**What needs to be done**
Transcribe all of the data exactly. Images stay out.

BEGIN The data

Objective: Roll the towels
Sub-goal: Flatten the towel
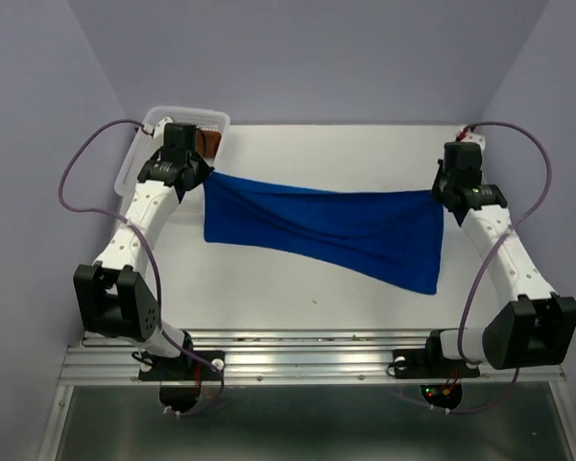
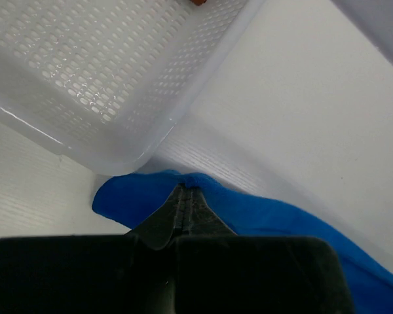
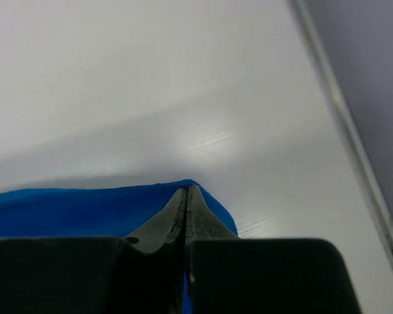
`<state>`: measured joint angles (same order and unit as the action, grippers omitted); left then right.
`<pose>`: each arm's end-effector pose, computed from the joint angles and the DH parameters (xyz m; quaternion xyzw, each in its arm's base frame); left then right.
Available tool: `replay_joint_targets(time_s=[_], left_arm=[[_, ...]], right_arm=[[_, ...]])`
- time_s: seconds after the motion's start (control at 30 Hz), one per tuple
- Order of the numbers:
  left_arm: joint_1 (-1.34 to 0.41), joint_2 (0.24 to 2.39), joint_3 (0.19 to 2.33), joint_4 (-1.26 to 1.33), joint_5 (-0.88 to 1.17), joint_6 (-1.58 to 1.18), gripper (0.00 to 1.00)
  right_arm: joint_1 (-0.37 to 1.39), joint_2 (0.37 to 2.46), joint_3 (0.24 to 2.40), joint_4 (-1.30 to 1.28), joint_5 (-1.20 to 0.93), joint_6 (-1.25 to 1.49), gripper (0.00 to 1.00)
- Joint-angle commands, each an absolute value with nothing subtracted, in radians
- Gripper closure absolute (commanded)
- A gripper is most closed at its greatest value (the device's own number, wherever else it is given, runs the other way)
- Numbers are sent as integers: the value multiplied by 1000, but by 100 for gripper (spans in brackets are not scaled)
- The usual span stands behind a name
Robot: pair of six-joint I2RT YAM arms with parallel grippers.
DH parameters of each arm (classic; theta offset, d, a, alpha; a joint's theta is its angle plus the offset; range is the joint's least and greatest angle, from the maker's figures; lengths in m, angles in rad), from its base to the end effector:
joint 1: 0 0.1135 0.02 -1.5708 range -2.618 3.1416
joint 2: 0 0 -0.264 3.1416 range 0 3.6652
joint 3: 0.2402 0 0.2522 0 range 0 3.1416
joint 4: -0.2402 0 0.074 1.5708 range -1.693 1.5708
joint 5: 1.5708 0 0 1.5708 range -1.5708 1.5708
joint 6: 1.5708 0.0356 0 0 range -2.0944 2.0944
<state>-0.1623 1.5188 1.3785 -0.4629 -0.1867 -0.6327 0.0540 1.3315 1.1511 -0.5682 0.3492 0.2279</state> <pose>0.3435 -0.0495 0.3405 -0.2476 0.8470 -0.1032 0.4590 0.2881 0.0034 0.3119 0.1476 0.8933 -0.1024 0.4120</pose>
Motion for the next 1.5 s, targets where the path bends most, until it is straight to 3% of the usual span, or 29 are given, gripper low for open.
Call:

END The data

**Solution to this problem**
Objective: Roll the towels
Sub-goal: Flatten the towel
`<state>`: measured joint angles (same order and unit as the action, grippers omitted); left then right.
`<pose>`: each arm's end-effector pose, computed from the joint angles and the DH parameters (xyz m; quaternion xyzw, each in its arm's base frame); left then right.
Available tool: `replay_joint_targets(time_s=[_], left_arm=[[_, ...]], right_arm=[[_, ...]])`
- time_s: seconds after the motion's start (control at 30 Hz), one per tuple
- Order of the numbers:
  left_arm: joint_1 (-1.34 to 0.41), joint_2 (0.24 to 2.39), joint_3 (0.19 to 2.33), joint_4 (-1.26 to 1.33), joint_5 (-0.88 to 1.17), joint_6 (-1.58 to 1.18), gripper (0.00 to 1.00)
  right_arm: joint_1 (-0.37 to 1.39), joint_2 (0.37 to 2.46), joint_3 (0.24 to 2.40), joint_4 (-1.30 to 1.28), joint_5 (-1.20 to 0.93), joint_6 (-1.25 to 1.49), gripper (0.00 to 1.00)
- Joint-angle commands, each an absolute value with nothing subtracted, in radians
- Gripper closure absolute (commanded)
- A gripper is most closed at its greatest value (the device's own number, wherever else it is given, runs the other way)
- Numbers are sent as integers: the value multiplied by 1000, but by 100 for gripper (spans in brackets are not scaled)
- The usual span stands behind a name
Robot: pair of six-joint I2RT YAM arms with parallel grippers.
DH parameters of each arm (classic; theta offset, d, a, alpha; a joint's theta is its angle plus the offset; range is the joint's least and greatest angle, from the maker's figures; lengths in m, angles in rad), from its base to the end effector:
joint 1: 0 0.1135 0.02 -1.5708 range -2.618 3.1416
joint 2: 0 0 -0.264 3.1416 range 0 3.6652
joint 3: 0.2402 0 0.2522 0 range 0 3.1416
joint 4: -0.2402 0 0.074 1.5708 range -1.693 1.5708
joint 5: 1.5708 0 0 1.5708 range -1.5708 1.5708
joint 6: 1.5708 0.0356 0 0 range -2.0944 2.0944
<state>-0.1623 1.5188 1.3785 -0.4629 -0.1867 -0.6327 0.0540 1.3315 1.1511 -0.5682 0.3492 0.2279</state> <pose>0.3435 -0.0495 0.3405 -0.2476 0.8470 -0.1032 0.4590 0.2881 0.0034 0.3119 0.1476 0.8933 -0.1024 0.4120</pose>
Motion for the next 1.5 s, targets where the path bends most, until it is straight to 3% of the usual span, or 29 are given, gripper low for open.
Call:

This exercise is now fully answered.